## [Instructions to follow]
There is a line below that contains "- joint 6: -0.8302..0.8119". Please reproduce it and all following lines exactly, through the final one.

## [Data provided]
◆ ◆ ◆ ◆ ◆

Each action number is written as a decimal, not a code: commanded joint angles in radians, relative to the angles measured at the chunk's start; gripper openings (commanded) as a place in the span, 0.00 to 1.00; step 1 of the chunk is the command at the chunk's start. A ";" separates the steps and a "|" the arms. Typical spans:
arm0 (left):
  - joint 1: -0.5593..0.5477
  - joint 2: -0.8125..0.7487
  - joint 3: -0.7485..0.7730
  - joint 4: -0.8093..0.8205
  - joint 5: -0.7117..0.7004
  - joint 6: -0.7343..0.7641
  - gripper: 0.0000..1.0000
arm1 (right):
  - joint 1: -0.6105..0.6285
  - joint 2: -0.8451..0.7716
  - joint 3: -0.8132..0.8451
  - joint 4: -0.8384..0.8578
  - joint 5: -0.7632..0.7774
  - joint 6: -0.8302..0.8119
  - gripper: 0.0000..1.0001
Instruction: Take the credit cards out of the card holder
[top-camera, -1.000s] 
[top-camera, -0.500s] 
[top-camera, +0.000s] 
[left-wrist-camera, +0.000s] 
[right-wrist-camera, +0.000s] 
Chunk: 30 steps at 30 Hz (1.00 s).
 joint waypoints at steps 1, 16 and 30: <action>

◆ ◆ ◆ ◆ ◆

## [Reply]
  - joint 6: -0.8302..0.8119
  - gripper: 0.0000..1.0001
Instruction: Take the credit cards out of the card holder
[top-camera, -1.000s] 
[top-camera, -0.500s] 
[top-camera, +0.000s] 
[left-wrist-camera, +0.000s] 
[right-wrist-camera, +0.000s] 
Chunk: 30 steps at 30 Hz (1.00 s).
 joint waypoints at steps 1, 16 and 30: <action>

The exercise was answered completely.